## [YOUR TASK]
What lines of the data below hold the string "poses"? Copy each one.

## [INFORMATION SUPPLIED]
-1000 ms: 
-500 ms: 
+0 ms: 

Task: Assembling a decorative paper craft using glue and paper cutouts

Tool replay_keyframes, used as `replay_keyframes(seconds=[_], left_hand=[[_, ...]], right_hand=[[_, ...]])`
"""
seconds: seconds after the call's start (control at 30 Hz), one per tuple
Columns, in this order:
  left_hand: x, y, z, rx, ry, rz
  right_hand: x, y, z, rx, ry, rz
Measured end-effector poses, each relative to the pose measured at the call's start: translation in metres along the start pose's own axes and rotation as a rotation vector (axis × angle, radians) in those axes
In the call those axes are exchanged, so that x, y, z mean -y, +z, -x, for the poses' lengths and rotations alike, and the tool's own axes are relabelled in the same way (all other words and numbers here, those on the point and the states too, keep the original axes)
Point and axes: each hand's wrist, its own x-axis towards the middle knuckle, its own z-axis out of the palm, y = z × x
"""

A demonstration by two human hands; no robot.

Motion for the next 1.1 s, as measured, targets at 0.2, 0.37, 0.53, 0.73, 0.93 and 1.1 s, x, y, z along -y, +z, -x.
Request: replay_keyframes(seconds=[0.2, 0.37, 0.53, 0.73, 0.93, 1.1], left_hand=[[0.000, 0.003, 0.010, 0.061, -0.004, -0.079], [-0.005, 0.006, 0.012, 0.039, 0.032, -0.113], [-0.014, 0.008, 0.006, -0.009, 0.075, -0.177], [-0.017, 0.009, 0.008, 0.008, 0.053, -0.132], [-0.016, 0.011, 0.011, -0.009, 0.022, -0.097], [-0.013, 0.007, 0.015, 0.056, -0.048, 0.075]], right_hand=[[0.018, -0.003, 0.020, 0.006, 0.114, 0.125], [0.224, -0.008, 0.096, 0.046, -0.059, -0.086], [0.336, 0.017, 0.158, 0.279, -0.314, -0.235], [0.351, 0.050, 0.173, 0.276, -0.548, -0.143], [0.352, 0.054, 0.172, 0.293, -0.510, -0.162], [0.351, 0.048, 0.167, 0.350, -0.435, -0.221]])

## [OUTPUT OF THE TASK]
Measured end-effector poses, each relative to the pose measured at the call's start: translation in metres along the start pose's own axes and rotation as a rotation vector (axis × angle, radians) in those axes
In the call those axes are exchanged, so that x, y, z mean -y, +z, -x, for the poses' lengths and rotations alike, and the tool's own axes are relabelled in the same way (all other words and numbers here, those on the point and the states too, keep the original axes)

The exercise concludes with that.